■ YOUR OBJECTIVE
Instruction for the data below: set down exactly the lines from the line with "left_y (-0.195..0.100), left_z" to the line with "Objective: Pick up", inclusive, and no others.
DATA FOR THE TASK section start
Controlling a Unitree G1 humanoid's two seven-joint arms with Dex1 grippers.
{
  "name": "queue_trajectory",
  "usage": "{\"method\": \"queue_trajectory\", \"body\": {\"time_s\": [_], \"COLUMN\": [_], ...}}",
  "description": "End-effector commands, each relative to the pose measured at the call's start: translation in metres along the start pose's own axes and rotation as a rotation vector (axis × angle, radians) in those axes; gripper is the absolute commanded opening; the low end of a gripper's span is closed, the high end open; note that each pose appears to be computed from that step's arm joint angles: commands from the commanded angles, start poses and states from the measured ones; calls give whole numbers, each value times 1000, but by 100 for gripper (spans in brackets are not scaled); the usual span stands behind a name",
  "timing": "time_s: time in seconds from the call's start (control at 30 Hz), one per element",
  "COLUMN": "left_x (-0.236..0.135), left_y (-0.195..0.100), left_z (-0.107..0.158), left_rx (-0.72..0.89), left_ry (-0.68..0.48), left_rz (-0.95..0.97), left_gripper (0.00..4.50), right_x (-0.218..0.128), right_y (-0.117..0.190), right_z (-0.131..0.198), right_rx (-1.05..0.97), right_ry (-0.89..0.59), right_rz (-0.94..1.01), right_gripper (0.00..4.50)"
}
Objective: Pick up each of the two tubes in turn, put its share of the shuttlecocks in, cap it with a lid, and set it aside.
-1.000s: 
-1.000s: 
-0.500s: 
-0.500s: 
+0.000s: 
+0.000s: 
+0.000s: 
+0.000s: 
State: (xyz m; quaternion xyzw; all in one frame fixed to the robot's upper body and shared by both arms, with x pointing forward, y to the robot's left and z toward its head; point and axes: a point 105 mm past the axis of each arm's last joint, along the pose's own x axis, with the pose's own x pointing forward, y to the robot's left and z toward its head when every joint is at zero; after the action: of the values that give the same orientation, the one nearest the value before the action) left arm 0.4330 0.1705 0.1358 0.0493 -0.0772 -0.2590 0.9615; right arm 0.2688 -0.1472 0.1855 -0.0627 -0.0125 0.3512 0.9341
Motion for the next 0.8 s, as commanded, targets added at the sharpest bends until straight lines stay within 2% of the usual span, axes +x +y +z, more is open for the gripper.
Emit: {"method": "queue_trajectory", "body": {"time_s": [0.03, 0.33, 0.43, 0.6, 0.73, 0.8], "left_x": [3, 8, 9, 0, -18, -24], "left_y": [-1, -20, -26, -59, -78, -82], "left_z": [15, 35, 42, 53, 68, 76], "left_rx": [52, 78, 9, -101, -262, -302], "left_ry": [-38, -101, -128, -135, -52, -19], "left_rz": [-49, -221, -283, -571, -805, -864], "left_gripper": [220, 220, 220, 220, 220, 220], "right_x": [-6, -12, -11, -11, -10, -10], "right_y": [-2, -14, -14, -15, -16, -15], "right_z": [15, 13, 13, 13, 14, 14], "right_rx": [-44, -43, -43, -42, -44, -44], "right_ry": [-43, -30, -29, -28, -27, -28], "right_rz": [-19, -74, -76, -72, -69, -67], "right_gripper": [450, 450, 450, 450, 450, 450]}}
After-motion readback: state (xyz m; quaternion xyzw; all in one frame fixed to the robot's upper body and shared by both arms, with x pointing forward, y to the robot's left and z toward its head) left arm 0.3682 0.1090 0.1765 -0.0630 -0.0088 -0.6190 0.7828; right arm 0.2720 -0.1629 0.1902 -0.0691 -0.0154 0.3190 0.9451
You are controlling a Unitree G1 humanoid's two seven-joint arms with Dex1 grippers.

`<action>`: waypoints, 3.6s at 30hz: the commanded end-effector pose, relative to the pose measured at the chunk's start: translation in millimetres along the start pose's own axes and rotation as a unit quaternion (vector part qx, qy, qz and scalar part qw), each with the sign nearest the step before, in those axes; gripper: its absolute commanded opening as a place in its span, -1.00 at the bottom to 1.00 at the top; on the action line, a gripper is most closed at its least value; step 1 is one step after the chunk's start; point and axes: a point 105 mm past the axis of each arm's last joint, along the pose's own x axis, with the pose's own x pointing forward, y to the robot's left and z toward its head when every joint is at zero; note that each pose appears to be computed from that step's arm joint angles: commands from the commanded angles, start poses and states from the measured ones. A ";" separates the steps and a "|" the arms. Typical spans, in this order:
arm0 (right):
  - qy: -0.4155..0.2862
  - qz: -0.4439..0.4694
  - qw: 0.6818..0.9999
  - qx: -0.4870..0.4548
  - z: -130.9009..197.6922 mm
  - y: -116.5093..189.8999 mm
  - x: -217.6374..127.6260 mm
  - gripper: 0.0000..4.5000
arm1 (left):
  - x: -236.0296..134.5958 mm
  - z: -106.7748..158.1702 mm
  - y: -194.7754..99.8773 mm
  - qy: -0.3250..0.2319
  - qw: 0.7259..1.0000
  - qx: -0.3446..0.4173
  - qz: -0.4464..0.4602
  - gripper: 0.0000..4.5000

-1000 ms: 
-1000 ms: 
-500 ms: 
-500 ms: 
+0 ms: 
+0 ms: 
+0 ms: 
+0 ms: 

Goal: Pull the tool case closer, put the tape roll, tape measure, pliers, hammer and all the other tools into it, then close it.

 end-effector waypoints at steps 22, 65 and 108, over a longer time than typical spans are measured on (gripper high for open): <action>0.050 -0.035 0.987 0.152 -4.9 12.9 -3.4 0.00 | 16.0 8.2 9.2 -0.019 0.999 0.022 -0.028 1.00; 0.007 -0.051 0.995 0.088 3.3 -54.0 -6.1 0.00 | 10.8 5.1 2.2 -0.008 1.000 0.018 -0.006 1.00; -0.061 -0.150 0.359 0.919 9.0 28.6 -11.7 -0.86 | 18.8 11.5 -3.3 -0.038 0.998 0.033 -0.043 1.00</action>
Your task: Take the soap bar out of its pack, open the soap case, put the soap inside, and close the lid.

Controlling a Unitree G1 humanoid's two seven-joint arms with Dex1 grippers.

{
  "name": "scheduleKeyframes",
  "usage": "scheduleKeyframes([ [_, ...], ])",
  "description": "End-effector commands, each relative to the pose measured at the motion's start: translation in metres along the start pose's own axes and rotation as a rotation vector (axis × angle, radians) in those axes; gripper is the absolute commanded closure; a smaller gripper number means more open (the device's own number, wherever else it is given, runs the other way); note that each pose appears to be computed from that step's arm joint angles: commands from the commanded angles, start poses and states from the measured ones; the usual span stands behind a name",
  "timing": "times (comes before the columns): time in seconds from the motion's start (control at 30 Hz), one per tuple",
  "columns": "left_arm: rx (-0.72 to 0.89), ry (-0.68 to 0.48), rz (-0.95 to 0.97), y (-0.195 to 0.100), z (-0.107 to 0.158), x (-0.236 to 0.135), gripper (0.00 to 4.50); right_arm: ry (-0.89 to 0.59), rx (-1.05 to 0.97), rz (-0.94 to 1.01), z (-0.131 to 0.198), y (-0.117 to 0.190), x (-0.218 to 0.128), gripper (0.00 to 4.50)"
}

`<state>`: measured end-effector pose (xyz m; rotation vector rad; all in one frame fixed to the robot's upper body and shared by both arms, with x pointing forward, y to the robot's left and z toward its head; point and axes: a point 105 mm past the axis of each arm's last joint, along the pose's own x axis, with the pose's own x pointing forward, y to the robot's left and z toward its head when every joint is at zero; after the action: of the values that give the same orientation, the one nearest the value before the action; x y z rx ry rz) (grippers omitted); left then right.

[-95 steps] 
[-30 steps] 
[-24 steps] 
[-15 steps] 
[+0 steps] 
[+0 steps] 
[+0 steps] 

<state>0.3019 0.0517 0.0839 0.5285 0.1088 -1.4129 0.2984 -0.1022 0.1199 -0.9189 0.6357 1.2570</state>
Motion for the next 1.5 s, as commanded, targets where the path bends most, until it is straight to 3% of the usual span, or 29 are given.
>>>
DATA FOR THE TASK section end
■ WRITTEN SOLUTION
  "COLUMN": "left_x (-0.236..0.135), left_y (-0.195..0.100), left_z (-0.107..0.158), left_rx (-0.72..0.89), left_ry (-0.68..0.48), left_rz (-0.95..0.97), left_gripper (0.00..4.50), right_x (-0.218..0.128), right_y (-0.117..0.190), right_z (-0.131..0.198), right_rx (-1.05..0.97), right_ry (-0.89..0.59), right_rz (-0.94..1.01), right_gripper (0.00..4.50)"
}
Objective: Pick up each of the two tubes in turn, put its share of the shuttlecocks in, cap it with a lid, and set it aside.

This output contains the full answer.